With his medical school identification badge proving that he was legal, Lachman continued his journey.
“I had the full gamut of reactions, from people being very happy and cooperative and glad to help me out to people looking at me like I was from another planet,” he says. “I wasn’t sure when I left one lab and entered another.”
But, in the end, Lachman, a financial analyst at Feinberg, found what he was looking for – three minutes of Archimedes-like exclamations. The result is “I Found It,” a three-minute video installation that is part of “compelling evidence,” an art exhibit that opened April 30 at Feinberg.
The exhibit asks viewers to think about the artistic qualities of medicine, how those qualities are changing, and the relationship between subjectivity and objectivity in science and art.
“Historically, there’s been a lot of overlap between art and science. Artists were the first people to do dissections and anatomy,” says Lachman, who has a master’s degree in fine art from NU and a master’s degree in sociology from the University of Wisconsin. “Both scientists and artists are sort of investigators.”
Funded with a grant from Northwestern’s Center for Interdisciplinary Research in the Arts, the exhibit is the brainchild of Lachman and Dr. Lisa Boggio. Both work in the department of hematology/oncology.
“We’re going to have art in places where you don’t usually have art,” says Lachman.
On the facade of the Morton Building, an 8-by-5 foot projection of Feinberg resident Dr. Simrit Parmar holding a stethoscope to the wall appears after the sun goes down each day.

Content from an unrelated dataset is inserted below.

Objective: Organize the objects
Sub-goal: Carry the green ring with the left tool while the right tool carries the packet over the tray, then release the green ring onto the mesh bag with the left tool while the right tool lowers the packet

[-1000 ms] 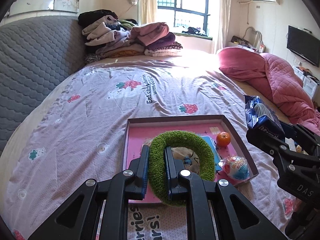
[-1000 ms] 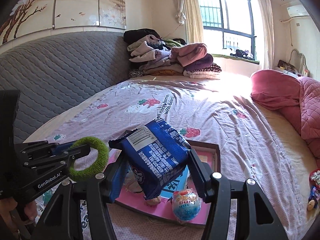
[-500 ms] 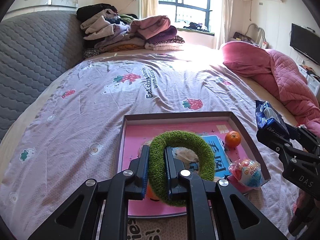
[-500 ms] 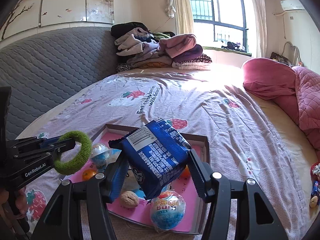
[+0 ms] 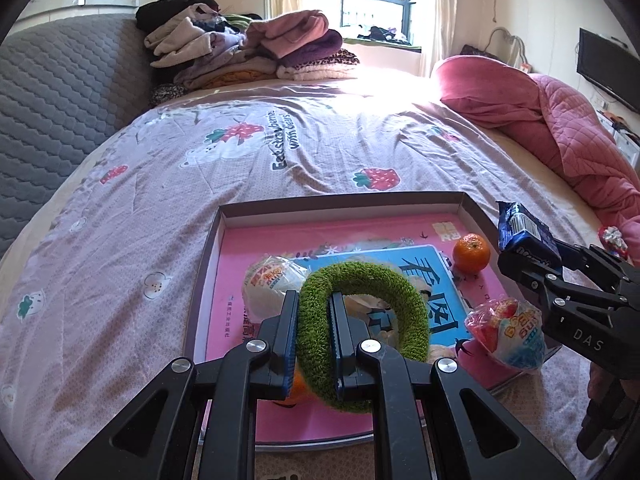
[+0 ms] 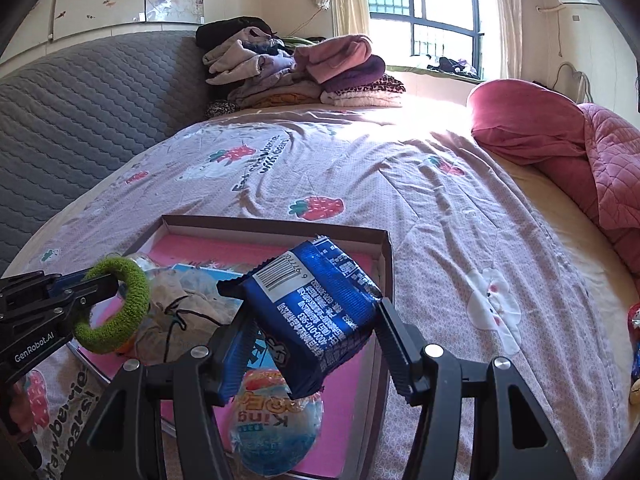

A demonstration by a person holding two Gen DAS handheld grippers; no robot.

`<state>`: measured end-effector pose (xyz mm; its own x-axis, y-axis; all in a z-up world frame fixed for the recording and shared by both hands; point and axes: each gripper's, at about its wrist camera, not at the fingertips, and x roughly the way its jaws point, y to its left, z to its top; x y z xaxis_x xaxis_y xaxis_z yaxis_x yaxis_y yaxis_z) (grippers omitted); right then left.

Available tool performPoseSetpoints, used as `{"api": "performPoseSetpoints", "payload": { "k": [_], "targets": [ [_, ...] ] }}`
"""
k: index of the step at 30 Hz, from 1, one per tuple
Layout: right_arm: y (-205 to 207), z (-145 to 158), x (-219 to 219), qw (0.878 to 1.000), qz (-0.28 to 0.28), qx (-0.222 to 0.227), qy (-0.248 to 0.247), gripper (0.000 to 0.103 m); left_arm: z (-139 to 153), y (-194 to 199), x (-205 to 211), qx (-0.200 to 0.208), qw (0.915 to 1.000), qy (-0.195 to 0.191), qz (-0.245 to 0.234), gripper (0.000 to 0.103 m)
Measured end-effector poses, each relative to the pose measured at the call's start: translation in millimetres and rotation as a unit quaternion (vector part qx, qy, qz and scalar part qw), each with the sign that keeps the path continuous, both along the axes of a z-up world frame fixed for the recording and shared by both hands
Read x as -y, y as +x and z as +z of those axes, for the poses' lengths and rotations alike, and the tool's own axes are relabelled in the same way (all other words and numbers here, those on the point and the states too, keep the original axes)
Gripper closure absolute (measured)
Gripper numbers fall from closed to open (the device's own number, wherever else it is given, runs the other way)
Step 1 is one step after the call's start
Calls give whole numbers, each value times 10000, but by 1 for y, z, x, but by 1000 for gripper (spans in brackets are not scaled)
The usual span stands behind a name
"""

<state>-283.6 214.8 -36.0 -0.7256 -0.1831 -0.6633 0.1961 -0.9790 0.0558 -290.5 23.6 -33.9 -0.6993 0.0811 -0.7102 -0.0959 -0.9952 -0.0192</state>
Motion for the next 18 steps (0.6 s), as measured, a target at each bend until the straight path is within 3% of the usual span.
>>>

The piece is called “Listen.”
“This is a piece that is supposed to get people thinking about the institutions,” Lachman says. “There’s a lot of institutional things that happen that affect what (doctors) hear or don’t hear.”
Projecting the image on the side of the building had its technical challenges. Much like a surgeon carefully manipulates the body, Lachman spent the weekend before the show’s opening tweaking the video of Parmar. The image is being shot from windows 90 degrees adjacent to the wall, but Lachman’s adjustments trick viewers into thinking the image is being shot straight onto the building.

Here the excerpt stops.